Kirei watched Tokiomi gather mana and offer the fossil of the oldest snake’s skin. Light manifested upon the circle and called forth a majestic golden King from the oldest of legends. He stood bathed in this dazzling gold light and shone brighter.

He was an impossible being. Kirei did not have much interest in this Holy Grail, but if it was truly so omnipotent to summon such a being, if so, then--

“Who are you to summon I, the King of Kings, Gilgamesh..?”

Kirei caught his eyes. Red, demonic red, that promised to steal his soul there and then. No, it merely spoke of the contract that was already there.

“Well, well. I will listen to your request.”

The Servant spoke to the Master who had summoned him, while his gaze burned only Kirei.  
  
  
  
  
The King of Heroes liked Kirei’s couch. Or maybe he just liked Kirei.
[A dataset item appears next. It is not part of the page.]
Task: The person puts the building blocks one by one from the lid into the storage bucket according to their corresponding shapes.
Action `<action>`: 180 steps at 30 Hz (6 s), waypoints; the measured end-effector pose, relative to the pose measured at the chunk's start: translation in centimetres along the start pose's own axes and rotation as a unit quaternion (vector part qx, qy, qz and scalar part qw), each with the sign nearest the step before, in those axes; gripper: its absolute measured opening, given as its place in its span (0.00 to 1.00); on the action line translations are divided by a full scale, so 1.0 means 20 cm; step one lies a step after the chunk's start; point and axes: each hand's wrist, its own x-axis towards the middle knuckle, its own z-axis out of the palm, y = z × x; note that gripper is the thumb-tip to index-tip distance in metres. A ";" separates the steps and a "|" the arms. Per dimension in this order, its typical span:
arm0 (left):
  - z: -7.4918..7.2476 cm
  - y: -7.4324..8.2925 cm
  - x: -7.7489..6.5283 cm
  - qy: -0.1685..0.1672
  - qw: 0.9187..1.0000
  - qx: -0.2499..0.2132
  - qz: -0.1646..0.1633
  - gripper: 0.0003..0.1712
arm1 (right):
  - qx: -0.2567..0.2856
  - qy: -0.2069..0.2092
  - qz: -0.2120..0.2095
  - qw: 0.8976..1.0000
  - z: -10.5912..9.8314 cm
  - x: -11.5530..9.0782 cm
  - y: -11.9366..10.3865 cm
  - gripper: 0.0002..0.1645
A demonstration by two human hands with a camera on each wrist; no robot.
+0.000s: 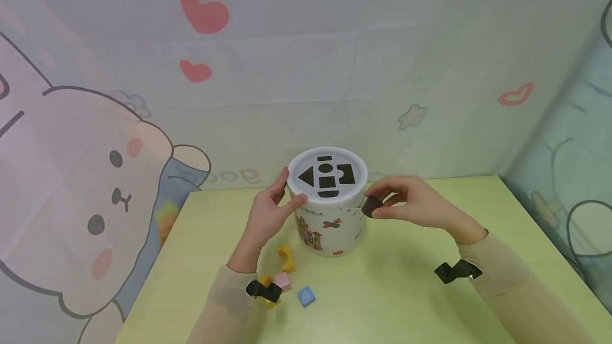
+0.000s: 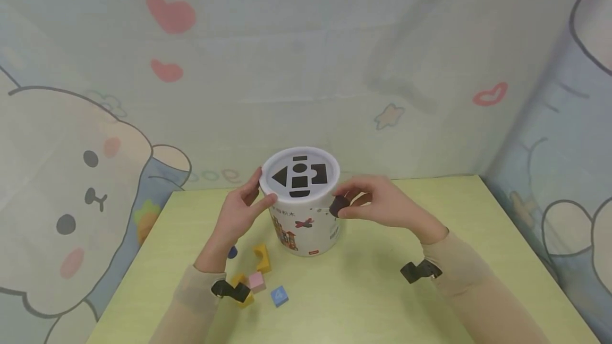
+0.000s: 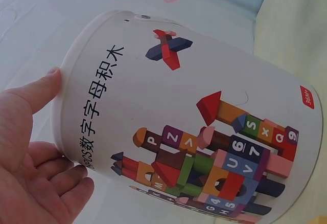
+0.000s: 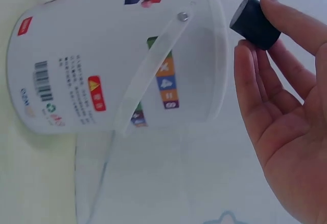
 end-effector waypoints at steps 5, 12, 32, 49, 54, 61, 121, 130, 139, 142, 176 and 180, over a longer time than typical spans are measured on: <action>0.00 0.00 0.00 0.001 1.000 -0.012 0.000 0.49 | 0.015 0.042 0.046 0.998 0.02 0.08 -0.04 0.22; 0.00 0.01 0.00 -0.008 1.000 0.002 -0.006 0.50 | -0.012 0.103 0.088 0.991 0.04 0.21 -0.05 0.25; -0.04 0.06 0.01 -0.035 0.998 0.031 -0.046 0.52 | -0.072 0.104 0.083 0.989 0.14 0.52 -0.01 0.25; -0.04 0.07 0.01 -0.045 0.997 0.041 -0.044 0.51 | -0.105 0.116 0.083 0.984 0.18 0.61 0.01 0.25; -0.04 0.07 0.00 -0.047 0.997 0.037 -0.043 0.51 | -0.112 0.113 0.081 0.984 0.19 0.61 0.01 0.25; -0.04 0.07 0.01 -0.045 0.998 0.036 -0.041 0.51 | -0.118 0.110 0.082 0.984 0.20 0.62 0.00 0.25; -0.08 0.01 0.00 -0.027 0.998 0.042 -0.033 0.51 | -0.142 -0.059 0.125 0.980 -0.05 0.39 0.08 0.69; -0.16 -0.05 -0.03 -0.007 0.998 0.062 0.019 0.42 | -0.138 -0.066 0.158 0.976 -0.08 0.37 0.03 0.67; -0.32 -0.23 -0.12 0.060 0.997 0.054 -0.006 0.24 | -0.140 -0.071 0.175 0.972 -0.07 0.38 -0.01 0.66; -0.36 -0.33 -0.16 0.064 0.993 0.092 -0.033 0.22 | -0.139 -0.071 0.181 0.971 -0.06 0.38 -0.02 0.65; -0.44 -0.68 -0.34 -0.106 0.985 0.115 -0.072 0.33 | -0.093 -0.060 0.193 0.975 -0.07 0.33 -0.01 0.66; -0.44 -0.69 -0.34 -0.102 0.985 0.118 -0.080 0.31 | -0.095 -0.058 0.194 0.975 -0.07 0.33 -0.02 0.66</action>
He could not really fathom which part of him could hold the slightest bit of the King’s interest.

“Ne, Kirei,” Gilgamesh--the Servant had not seemed offended when Kirei used his name without formal address, unlike when his Master Tokiomi had tried to call him in much the same way--moved to a relaxed sitting position on his couch and called for him. “Would you believe in the existence of guardian spirits?”
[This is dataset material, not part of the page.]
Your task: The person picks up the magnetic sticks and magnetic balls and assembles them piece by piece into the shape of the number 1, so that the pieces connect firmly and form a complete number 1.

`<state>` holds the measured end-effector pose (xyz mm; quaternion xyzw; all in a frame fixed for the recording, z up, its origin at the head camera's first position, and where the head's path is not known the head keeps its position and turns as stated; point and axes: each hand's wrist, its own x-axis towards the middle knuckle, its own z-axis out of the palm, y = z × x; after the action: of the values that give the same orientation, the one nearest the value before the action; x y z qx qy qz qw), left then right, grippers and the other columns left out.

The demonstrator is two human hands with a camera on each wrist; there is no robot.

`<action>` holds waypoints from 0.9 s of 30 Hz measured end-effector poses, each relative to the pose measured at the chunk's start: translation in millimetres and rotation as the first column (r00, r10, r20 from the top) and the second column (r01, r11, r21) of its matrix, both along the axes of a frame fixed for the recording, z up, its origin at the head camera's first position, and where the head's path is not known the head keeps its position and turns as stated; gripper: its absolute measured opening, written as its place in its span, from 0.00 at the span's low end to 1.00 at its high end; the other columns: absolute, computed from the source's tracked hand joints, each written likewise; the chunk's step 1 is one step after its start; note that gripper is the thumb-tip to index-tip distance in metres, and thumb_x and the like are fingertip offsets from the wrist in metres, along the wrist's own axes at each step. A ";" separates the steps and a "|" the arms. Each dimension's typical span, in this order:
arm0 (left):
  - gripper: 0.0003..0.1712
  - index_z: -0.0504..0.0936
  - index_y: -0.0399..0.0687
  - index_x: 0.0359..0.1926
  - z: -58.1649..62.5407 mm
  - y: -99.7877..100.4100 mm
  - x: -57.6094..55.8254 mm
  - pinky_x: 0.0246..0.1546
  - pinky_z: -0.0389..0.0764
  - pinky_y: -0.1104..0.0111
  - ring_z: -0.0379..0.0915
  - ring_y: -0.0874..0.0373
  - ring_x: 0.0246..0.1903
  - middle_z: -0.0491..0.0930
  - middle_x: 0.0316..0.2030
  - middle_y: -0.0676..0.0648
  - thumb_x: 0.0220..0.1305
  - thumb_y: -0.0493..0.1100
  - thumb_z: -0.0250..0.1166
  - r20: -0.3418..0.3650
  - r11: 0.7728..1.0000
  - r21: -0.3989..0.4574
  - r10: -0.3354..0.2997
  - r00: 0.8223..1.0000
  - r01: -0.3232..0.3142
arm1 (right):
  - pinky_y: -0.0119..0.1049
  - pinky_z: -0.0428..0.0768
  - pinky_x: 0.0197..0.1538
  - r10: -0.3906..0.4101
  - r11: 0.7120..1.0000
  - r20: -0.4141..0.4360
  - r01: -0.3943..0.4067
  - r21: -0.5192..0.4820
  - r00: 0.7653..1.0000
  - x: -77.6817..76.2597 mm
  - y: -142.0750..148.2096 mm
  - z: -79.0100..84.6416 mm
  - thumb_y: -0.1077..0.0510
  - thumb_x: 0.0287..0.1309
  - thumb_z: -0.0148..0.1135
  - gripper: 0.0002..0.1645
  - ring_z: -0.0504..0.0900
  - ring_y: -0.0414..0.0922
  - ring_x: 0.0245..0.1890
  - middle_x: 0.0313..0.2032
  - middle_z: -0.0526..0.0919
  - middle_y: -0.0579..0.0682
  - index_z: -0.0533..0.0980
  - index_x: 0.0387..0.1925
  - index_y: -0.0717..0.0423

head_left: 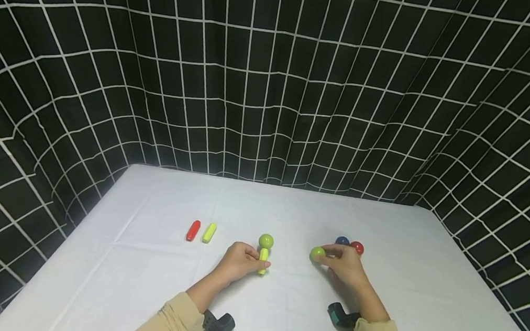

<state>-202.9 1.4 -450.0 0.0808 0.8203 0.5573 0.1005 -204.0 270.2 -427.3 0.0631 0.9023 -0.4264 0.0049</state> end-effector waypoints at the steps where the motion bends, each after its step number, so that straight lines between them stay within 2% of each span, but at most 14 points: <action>1: 0.16 0.81 0.38 0.28 -0.3 0.2 -0.4 0.24 0.73 0.72 0.73 0.62 0.22 0.80 0.20 0.49 0.47 0.47 0.73 0.001 1.000 0.000 0.004 1.000 -0.004 | 0.30 0.73 0.22 0.005 1.000 -0.005 -0.005 0.002 1.000 0.7 -1.2 0.1 0.55 0.45 0.71 0.26 0.73 0.40 0.19 0.32 0.81 0.54 0.78 0.46 0.65; 8: 0.17 0.82 0.39 0.27 0.8 1.4 -2.8 0.20 0.69 0.72 0.67 0.62 0.19 0.78 0.20 0.50 0.47 0.49 0.73 0.034 0.999 -0.023 0.035 0.999 -0.034 | 0.30 0.71 0.20 0.040 0.999 -0.038 -0.040 0.001 0.998 5.5 -10.1 1.3 0.58 0.45 0.71 0.24 0.72 0.41 0.17 0.28 0.81 0.52 0.78 0.45 0.65; 16: 0.16 0.82 0.41 0.21 4.6 1.8 -6.1 0.12 0.59 0.75 0.57 0.66 0.11 0.68 0.11 0.55 0.47 0.50 0.72 0.075 0.999 -0.022 0.027 0.997 -0.025 | 0.28 0.66 0.18 0.073 0.997 -0.068 -0.073 0.003 0.995 9.5 -21.4 0.2 0.60 0.45 0.70 0.23 0.70 0.40 0.15 0.23 0.80 0.51 0.78 0.44 0.67; 27: 0.17 0.83 0.41 0.24 5.4 0.5 -10.2 0.12 0.60 0.76 0.58 0.67 0.11 0.72 0.14 0.55 0.48 0.52 0.72 0.105 0.999 -0.030 0.015 0.994 -0.012 | 0.28 0.63 0.16 0.090 0.994 -0.054 -0.093 -0.056 0.995 17.7 -36.0 -4.2 0.59 0.43 0.72 0.22 0.67 0.39 0.13 0.15 0.73 0.48 0.79 0.43 0.64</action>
<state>-213.1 1.9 -444.7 0.0444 0.8223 0.5495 0.1410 -186.2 234.2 -431.5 0.0107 0.8913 -0.4532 0.0032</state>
Kirei tried to ignore him and focus on his mound of paperwork. When he looked up again, red eyes still feasted upon him. They compelled him to answer, and truthfully he did not care enough to resist the call.

“No, I do not. The reason being that men’s interests conflict. As such, there cannot be guardian spirits as you call them, for to guard one man would spell the end for another guardian’s charge. Does this response satisfy you, King of Heroes?”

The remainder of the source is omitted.